Gall’s Law states that a complex system that works is invariably found to have evolved from a simple system that worked.

Gall’s Law says that if you want something complicated to work well, you should first build a simple version that works. Then, improve and expand it step by step. If you try to create the full complicated version from the start, it will almost always fail.

Simple Examples

  • Building a house 🏠 You don’t start with a mansion. You first build a small structure (like a single room or cabin). Once you know it stands strong, you can add more rooms, floors, and decorations. If you tried to build a massive mansion in one go without testing, it might collapse.

  • Apps or software 📱 Successful apps usually start with a small minimum viable product (MVP). For example, Facebook started as a simple site just for Harvard students. Only after it worked well did it grow into today’s massive platform.

  • Airplanes ✈️ The Wright brothers didn’t build a jumbo jet right away. They built a simple glider first, learned from it, then made powered planes, and eventually aviation evolved into modern airliners.

👉 The idea: Start small, make sure it works, then grow.

Gall’s Law states: A complex system that works is invariably found to have evolved from a simple system that worked.

This principle highlights the evolutionary nature of functional systems, whether in engineering, biology, or organizations. It implies that successful complexity emerges incrementally, not from top-down design.

Connections to Other Principles

  • Evolutionary Biology (Darwin’s Principle) 🧬 Just as organisms evolve gradually from simpler life forms, successful systems adapt over time. Attempting to design a fully formed "complex organism" from scratch is unrealistic.

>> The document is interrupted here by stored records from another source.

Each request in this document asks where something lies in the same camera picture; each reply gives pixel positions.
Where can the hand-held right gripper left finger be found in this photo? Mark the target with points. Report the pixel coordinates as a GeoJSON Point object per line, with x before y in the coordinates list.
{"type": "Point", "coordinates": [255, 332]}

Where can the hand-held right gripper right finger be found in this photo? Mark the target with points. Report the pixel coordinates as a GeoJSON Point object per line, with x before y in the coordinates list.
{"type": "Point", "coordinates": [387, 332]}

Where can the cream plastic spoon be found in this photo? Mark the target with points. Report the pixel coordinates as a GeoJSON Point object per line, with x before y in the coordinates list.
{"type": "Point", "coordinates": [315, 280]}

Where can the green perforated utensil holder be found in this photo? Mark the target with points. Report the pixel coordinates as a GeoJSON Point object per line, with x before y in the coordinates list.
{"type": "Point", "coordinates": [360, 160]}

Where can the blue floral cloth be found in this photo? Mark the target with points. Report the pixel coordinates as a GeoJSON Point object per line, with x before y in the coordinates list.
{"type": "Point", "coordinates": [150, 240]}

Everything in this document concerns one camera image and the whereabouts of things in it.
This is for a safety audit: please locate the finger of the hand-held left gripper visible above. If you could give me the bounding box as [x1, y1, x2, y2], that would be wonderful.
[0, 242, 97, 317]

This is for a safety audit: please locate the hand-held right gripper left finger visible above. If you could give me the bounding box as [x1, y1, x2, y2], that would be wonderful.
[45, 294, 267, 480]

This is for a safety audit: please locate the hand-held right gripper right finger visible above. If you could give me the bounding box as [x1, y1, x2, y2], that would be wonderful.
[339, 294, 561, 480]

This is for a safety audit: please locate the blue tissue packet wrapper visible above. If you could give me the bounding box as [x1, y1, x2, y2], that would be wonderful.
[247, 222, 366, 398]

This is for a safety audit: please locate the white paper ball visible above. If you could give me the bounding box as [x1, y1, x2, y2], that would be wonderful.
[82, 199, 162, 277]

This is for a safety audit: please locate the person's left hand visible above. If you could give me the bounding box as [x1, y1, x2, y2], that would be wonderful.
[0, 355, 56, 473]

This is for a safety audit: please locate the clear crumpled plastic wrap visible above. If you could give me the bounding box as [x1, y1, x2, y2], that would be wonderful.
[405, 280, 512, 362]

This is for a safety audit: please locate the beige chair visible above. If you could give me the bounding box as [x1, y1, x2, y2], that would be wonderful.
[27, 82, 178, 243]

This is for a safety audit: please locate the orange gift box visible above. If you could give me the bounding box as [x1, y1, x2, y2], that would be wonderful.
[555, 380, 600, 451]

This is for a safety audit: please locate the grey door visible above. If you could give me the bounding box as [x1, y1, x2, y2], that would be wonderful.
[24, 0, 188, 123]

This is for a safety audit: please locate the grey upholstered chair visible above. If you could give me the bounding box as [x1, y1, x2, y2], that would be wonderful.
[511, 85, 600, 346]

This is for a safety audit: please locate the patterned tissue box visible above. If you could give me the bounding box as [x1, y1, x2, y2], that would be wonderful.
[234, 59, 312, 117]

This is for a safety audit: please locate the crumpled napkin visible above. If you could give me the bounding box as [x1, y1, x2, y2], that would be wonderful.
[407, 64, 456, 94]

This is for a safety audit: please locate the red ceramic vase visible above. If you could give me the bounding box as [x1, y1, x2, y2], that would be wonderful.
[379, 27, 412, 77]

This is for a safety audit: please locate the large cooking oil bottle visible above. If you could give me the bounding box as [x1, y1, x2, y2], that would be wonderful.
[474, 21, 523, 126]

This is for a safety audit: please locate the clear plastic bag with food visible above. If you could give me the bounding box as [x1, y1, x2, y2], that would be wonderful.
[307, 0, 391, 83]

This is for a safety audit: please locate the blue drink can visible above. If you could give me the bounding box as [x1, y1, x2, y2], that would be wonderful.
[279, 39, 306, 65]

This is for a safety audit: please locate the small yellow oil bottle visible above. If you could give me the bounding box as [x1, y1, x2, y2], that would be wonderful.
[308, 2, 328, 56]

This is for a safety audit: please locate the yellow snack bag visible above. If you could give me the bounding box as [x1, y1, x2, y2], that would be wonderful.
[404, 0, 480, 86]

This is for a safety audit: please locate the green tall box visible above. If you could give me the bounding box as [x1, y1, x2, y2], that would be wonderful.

    • Example: The human eye evolved through many intermediate stages, each functional on its own.
  • Software Engineering (YAGNI & MVP) 💻 In Agile development, the Minimum Viable Product (MVP) embodies Gall’s Law: start with the smallest thing that works, then iterate. Similarly, You Aren’t Gonna Need It (YAGNI) warns against building complex features prematurely.

  • Systems Theory 🔄 Complex adaptive systems (like ecosystems or economies) can only emerge from simpler, stable components. Designing complexity directly often results in fragility or failure.

  • Cybernetics & Control Theory ⚙️ Stable control systems (e.g., thermostats, autopilots) are first built with basic feedback loops. Adding complexity without proven stability usually destabilizes the system.

  • Conway’s Law 🏢 Systems reflect the structure of the organizations that design them. When organizations grow organically, their systems evolve in complexity—mirroring Gall’s principle of stepwise development.

Key Insight

Gall’s Law teaches that functional complexity must be grown, not designed whole. It is less about minimalism and more about iterative evolution: each step must produce a working, coherent whole.

References

  • Gall, J. (1975). Systemantics: How Systems Really Work and Especially How They Fail. Quadrangle/New York Times Book Co.
  • Darwin, C. (1859). On the Origin of Species. London: John Murray.
  • Brooks, F. P. (1975). The Mythical Man-Month: Essays on Software Engineering. Addison-Wesley.
  • Conway, M. E. (1968). “How Do Committees Invent?” Datamation, 14(4), 28–31.
  • Ashby, W. R. (1956). An Introduction to Cybernetics. Chapman & Hall.